> _Extracted data_:
========

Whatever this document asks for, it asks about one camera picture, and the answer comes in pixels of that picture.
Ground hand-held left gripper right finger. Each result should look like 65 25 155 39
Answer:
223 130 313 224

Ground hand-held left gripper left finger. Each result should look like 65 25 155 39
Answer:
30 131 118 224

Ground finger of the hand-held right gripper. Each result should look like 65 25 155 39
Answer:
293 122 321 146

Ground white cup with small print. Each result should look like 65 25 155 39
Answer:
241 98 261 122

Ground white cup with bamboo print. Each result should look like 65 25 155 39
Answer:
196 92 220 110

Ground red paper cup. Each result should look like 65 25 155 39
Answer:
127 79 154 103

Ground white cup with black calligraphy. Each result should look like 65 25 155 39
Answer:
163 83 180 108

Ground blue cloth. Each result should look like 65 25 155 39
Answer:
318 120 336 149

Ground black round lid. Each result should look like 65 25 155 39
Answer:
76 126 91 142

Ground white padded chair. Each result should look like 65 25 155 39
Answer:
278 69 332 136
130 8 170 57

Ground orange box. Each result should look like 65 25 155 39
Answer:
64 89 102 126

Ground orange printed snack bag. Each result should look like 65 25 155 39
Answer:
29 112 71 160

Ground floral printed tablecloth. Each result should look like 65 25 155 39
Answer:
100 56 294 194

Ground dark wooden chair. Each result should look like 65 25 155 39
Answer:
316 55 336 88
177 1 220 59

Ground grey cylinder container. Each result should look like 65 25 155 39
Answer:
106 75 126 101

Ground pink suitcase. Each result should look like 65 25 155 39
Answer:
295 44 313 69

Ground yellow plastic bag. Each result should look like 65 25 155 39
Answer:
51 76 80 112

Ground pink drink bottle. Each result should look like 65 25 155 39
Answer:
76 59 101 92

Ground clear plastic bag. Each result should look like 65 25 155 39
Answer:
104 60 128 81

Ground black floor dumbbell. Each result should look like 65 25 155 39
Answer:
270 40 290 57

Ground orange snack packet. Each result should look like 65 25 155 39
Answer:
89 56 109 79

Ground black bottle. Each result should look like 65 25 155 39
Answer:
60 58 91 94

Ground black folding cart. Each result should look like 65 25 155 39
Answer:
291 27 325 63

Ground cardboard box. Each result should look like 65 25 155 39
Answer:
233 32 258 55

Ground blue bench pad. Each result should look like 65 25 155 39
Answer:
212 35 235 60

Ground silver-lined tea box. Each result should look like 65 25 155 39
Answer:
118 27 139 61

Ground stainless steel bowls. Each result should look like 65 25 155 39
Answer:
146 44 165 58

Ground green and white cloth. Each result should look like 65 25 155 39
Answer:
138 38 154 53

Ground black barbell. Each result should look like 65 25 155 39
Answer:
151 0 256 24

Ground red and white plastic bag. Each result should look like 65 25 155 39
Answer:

========

> _What you need to do_: Say how many lines of the material above contain the string "right". Write nothing but the number.

> _Answer to this problem_: 2